TASK ITEM -> For the material below, output exactly the span from the line with "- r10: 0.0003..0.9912" to the line with "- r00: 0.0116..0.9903", including both, and nothing besides.

DATA BLOCK ->
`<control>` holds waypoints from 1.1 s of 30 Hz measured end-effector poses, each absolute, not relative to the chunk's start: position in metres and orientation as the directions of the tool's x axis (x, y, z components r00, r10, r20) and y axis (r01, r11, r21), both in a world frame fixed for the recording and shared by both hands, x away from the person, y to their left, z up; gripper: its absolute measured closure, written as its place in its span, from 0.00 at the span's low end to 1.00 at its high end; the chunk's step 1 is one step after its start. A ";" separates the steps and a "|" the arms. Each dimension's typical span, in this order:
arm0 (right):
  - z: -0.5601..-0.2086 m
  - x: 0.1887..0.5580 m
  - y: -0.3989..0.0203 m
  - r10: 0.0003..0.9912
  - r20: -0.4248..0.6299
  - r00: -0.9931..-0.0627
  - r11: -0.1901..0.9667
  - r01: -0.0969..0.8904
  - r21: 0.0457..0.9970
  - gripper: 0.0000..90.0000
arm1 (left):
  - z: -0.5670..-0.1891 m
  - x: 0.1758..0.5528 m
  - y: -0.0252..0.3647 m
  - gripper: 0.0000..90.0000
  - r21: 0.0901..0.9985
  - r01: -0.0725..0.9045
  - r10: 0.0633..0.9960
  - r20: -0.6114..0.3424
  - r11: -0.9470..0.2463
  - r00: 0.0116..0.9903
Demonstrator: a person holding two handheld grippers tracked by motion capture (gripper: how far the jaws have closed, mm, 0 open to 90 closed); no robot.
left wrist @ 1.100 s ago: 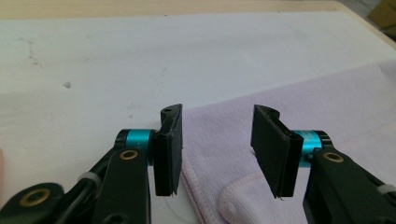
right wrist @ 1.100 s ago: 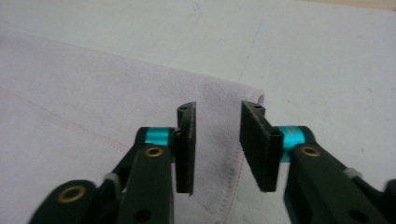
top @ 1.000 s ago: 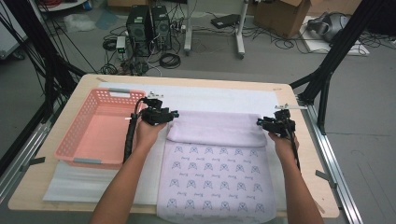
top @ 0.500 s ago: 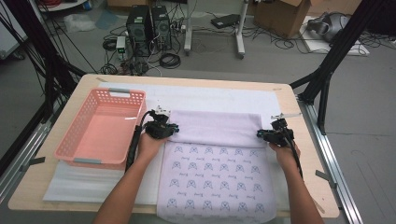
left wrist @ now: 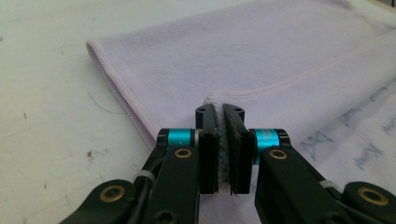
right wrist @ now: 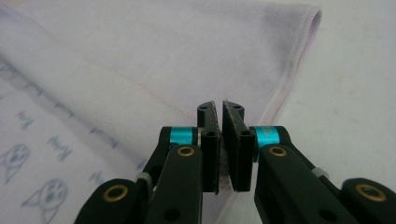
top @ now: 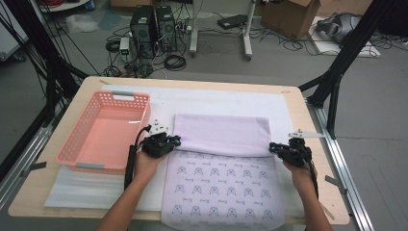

WRITTEN SOLUTION ->
  - r10: 0.0003..0.9912
  - r20: -0.4248..0.6299
  - r00: -0.9931..-0.0627
  - r11: -0.1901..0.9667
  - r01: -0.0969..0.8904
  - r21: 0.0457..0.9970
  - gripper: 0.0000..90.0000
arm1 (left):
  - z: -0.5670..-0.1891 m
  - x: 0.1758..0.5528 m
  - y: -0.0252..0.3647 m
  - gripper: 0.0000..90.0000
  - r21: 0.0901..0.9985
  - r01: -0.0725..0.9045
  - r10: 0.0633..0.9960
  - r20: -0.6114..0.3424
  - r11: -0.9470..0.2463
  - r00: 0.0116..0.9903

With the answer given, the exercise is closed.